TASK STATEMENT:
The span to be transcribed begins with the line that contains "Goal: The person" and ends with the last line of the listing; copy it exactly and include nothing else.

DATA SHOWN:
******
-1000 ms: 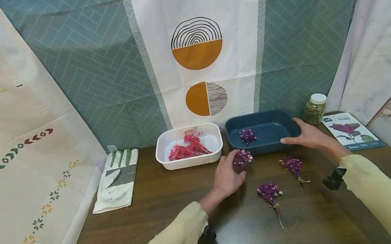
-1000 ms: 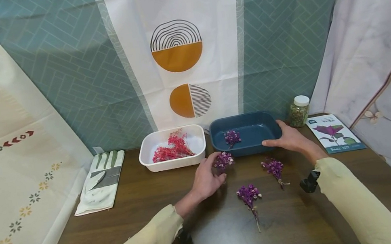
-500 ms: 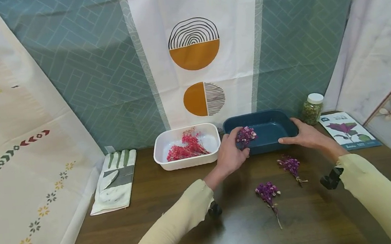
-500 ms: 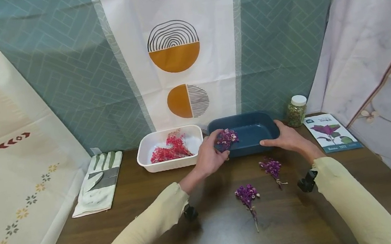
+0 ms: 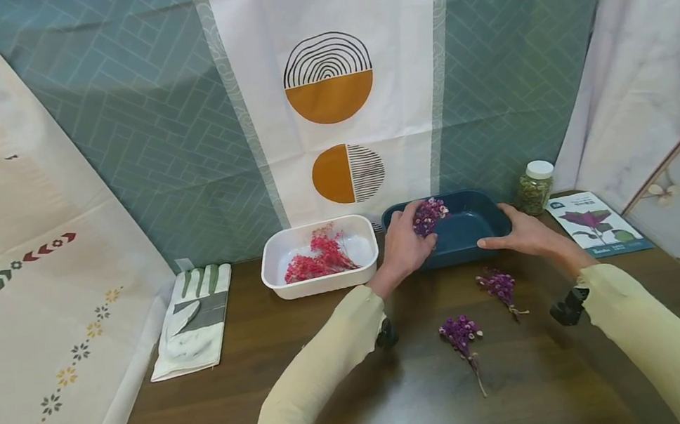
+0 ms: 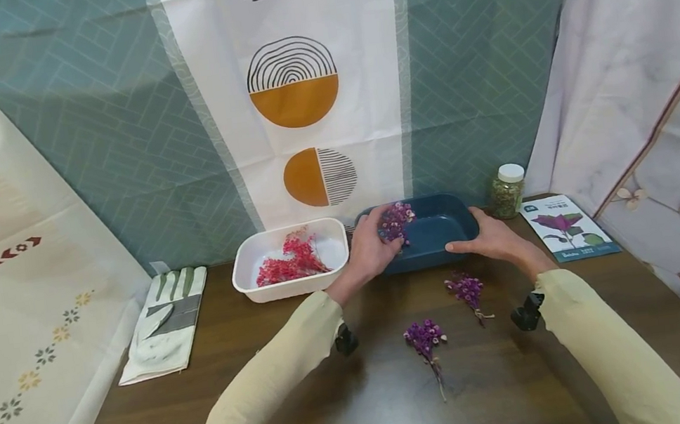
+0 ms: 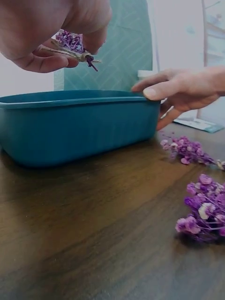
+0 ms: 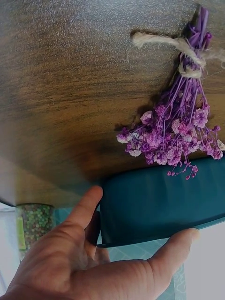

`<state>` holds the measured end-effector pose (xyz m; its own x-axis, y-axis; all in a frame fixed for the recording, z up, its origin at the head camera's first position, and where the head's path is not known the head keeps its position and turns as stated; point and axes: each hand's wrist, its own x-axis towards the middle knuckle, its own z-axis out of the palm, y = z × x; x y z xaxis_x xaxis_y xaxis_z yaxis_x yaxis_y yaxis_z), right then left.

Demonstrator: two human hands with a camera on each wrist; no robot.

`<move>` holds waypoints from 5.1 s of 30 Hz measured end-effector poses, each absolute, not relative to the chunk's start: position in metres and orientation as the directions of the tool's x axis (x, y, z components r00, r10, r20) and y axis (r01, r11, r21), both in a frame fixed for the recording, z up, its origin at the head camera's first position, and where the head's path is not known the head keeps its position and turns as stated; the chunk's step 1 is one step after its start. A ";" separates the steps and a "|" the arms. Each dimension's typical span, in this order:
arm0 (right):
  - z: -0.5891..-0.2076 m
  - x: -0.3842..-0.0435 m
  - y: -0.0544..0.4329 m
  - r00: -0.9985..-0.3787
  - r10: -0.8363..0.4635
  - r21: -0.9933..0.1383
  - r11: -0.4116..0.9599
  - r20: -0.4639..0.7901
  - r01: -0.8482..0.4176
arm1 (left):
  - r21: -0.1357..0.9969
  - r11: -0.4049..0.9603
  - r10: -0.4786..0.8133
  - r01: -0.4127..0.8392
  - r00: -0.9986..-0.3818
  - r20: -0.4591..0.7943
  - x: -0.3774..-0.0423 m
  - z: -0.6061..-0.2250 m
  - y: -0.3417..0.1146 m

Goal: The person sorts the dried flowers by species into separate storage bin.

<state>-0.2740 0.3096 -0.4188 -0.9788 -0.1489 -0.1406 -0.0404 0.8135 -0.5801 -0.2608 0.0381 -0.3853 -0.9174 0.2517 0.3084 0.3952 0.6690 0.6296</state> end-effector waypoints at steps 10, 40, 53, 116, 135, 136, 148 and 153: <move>-0.418 -0.274 0.309 -0.978 -0.141 -0.601 0.799 -0.156 -0.019 | 0.611 0.688 0.254 0.391 -0.919 0.302 -0.281 -0.392 0.049; -0.420 -0.273 0.309 -0.980 -0.149 -0.591 0.806 -0.129 -0.045 | 0.562 0.724 0.336 0.400 -0.916 0.218 -0.302 -0.414 0.069; -0.421 -0.272 0.308 -0.978 -0.154 -0.595 0.802 -0.137 -0.043 | 0.589 0.699 0.243 0.405 -0.909 0.337 -0.278 -0.414 0.062; -0.418 -0.274 0.310 -0.978 -0.165 -0.569 0.820 -0.126 -0.065 | 0.563 0.812 0.160 0.152 -0.986 0.035 -0.100 -0.464 0.052; -0.417 -0.272 0.310 -0.977 -0.169 -0.562 0.824 -0.129 -0.069 | 0.658 0.671 0.272 0.341 -0.939 0.210 -0.102 -0.472 0.037; -0.417 -0.273 0.310 -0.977 -0.170 -0.561 0.825 -0.128 -0.070 | 0.657 0.668 0.276 0.350 -0.936 0.219 -0.102 -0.472 0.037; -0.417 -0.273 0.311 -0.977 -0.167 -0.563 0.824 -0.129 -0.067 | 0.655 0.654 0.347 0.378 -0.920 0.184 -0.108 -0.470 0.032; -0.417 -0.273 0.311 -0.977 -0.165 -0.565 0.823 -0.132 -0.062 | 0.631 0.641 0.368 0.437 -0.896 0.246 -0.111 -0.472 0.031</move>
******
RESPONSE AREA:
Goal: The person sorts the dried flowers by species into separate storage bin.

<state>-0.2740 0.3096 -0.4188 -0.9788 -0.1489 -0.1406 -0.0404 0.8135 -0.5801 -0.2608 0.0381 -0.3853 -0.9174 0.2517 0.3084 0.3952 0.6690 0.6296</state> end-effector waypoints at steps 10, 40, 53, 116, 135, 136, 148 and 153: <move>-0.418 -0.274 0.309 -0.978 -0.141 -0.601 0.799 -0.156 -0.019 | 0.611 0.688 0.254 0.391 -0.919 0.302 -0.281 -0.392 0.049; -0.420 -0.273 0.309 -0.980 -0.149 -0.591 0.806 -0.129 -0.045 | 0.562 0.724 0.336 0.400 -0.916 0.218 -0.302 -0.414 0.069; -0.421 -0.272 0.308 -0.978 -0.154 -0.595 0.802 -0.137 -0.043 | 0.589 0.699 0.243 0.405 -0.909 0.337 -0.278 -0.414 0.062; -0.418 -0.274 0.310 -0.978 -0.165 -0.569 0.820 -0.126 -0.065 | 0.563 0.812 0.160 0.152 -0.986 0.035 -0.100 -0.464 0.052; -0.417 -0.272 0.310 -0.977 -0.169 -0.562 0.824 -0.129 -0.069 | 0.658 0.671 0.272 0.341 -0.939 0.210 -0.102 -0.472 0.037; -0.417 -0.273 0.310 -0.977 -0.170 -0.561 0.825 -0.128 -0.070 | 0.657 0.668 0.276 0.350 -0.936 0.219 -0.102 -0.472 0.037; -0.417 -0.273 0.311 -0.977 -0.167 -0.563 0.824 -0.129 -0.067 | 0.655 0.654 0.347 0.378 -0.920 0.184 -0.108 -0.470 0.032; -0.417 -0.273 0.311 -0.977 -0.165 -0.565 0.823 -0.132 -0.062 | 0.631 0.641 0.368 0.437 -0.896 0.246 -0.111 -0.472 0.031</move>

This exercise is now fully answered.